Was jedoch nicht von der Hand zu weisen ist, ist die Tatsache, dass Menschen, die an Hautkrankheiten leiden wie Psoriasis oder schweren Formen von Neurodermitis, häufig an Depressionen und Verstimmungen leiden. Nicht selten ist auch das Selbstwertgefühl stark beeinträchtigt. Viele Betroffene tragen auch an warmen Tagen langärmelige Blusen, Hemden oder Shirts und lange Hosen – sie mögen die erkrankten Hautstellen nicht den Blicken der Umwelt aussetzen, denn viele Menschen reagieren recht brutal auf den Anblick von Schuppenflechte, und sei es nur durch Mimik. Fast automatisch ergibt sich dadurch bei einigen Betroffenen auch ein psychologisches Problem.

Eine Psychotherapie kann in diesen Fällen sehr hilfreich sein. Psoriasis ist behandelbar, aber nicht heilbar, also müssen die Betroffenen einen Weg finden, mit der Erkrankung umzugehen. Gute psychologische Arbeit wird diesbezüglich in Kurkliniken im Rahmen einer Kur geleistet.

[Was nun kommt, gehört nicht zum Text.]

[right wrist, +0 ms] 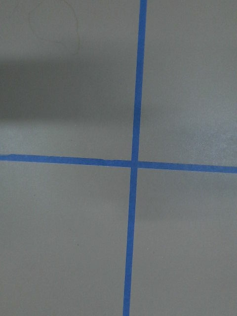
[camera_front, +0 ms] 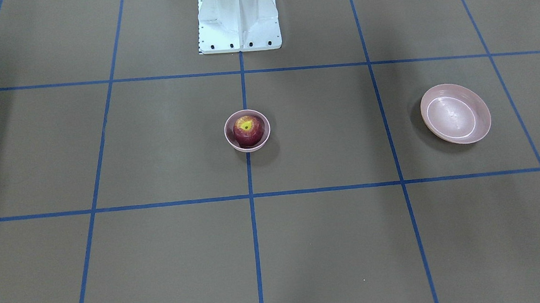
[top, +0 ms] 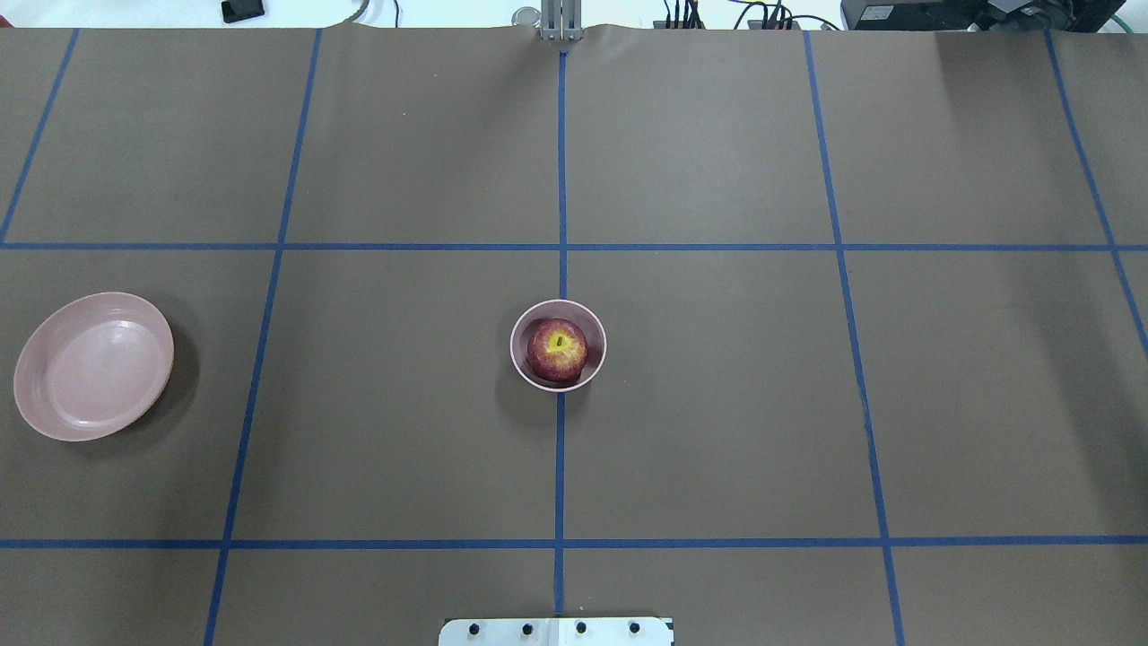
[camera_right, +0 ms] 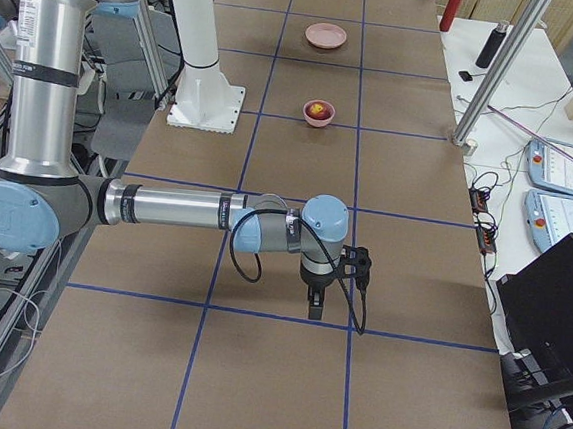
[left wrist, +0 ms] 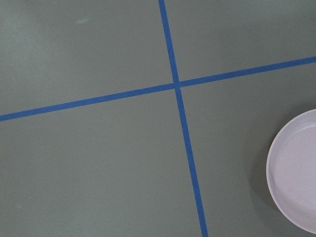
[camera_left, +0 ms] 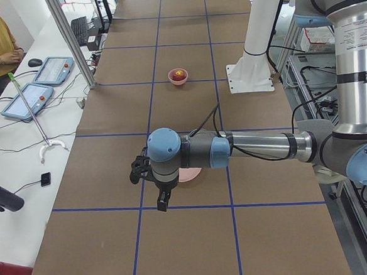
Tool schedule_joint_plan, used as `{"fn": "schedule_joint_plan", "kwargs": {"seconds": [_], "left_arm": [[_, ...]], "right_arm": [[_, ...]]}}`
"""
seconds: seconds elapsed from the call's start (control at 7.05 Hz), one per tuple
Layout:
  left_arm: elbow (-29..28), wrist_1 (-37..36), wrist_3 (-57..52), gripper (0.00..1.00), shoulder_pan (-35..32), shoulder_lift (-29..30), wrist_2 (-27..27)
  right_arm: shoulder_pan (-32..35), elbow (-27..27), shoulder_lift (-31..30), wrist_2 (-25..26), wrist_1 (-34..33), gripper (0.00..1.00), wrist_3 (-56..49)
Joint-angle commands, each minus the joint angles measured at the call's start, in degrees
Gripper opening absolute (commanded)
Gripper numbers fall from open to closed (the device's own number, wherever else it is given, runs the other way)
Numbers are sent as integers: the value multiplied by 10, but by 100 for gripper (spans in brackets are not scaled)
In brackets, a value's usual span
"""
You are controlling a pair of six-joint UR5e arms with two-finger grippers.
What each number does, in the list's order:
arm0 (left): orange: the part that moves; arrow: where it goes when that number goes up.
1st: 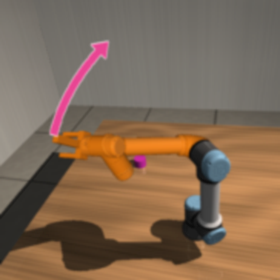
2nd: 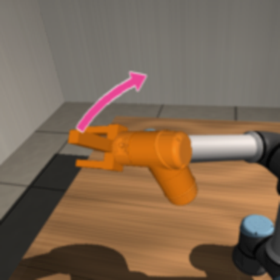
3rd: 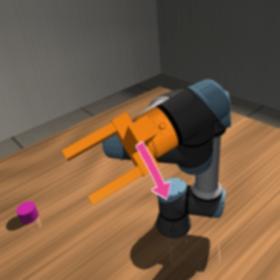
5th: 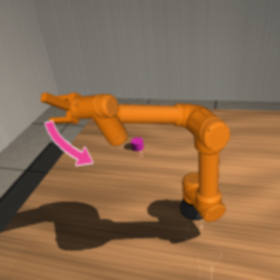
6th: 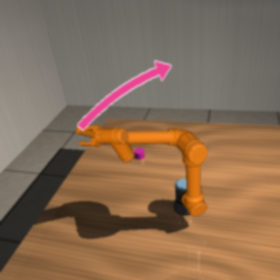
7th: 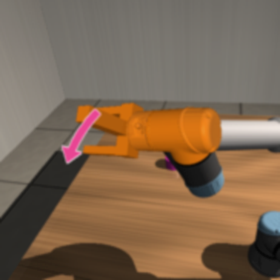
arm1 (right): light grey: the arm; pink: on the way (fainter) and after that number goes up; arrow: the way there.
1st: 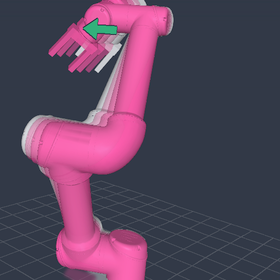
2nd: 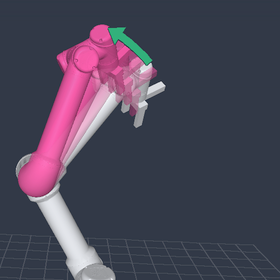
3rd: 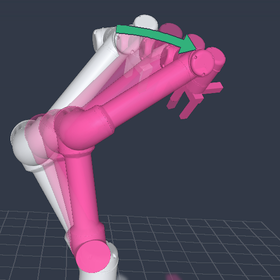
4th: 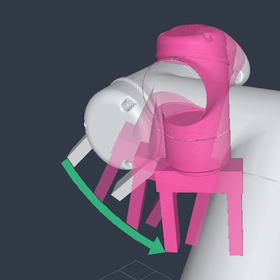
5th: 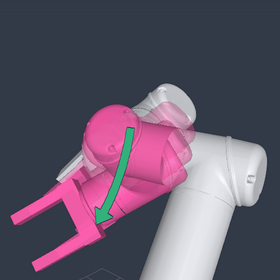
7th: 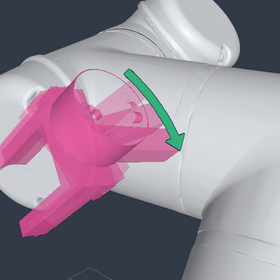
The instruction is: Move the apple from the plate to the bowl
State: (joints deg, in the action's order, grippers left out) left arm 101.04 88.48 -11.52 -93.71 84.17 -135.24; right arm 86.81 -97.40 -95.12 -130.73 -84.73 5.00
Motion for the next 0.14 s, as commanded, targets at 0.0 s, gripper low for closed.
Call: {"fn": "schedule_joint_plan", "kwargs": {"seconds": [0.0], "left_arm": [[8,-1,0,98,-1,-2,1]], "right_arm": [[0,1,-1,1,0,100,-1]]}}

Auch das Mitwirken in einer Selbsthilfegruppe kann sich sehr positiv auf die Psyche auswirken.
Sehr kontraproduktiv ist Resignation. Wer angesichts des Krankheitsbildes resigniert, riskiert in der Tat ein Abrutschen in eine schwere Depression. Ein positiver Umgang mit der Erkrankung ist von daher notwendig: akzeptieren, Gesprächsangebote annehmen, Austausch mit anderen Betroffenen, sich selbst ein intaktes, soziales Umfeld schaffen. Fachärzte und Psychologen sprechen hier von „positiver Krankheitsbewältigung“.

Patienten, die an Psoriasis leiden und spüren, dass sie psychisch mit ihrer Erkrankung nicht gut zurechtkommen, sollten sämtliche Hilfsangebote annehmen, die möglich sind. Eine Psychotherapie kann sehr hilfreich sein, die Lebensqualität positiv beeinflussen – und Lebensqualität ist unbezahlbar.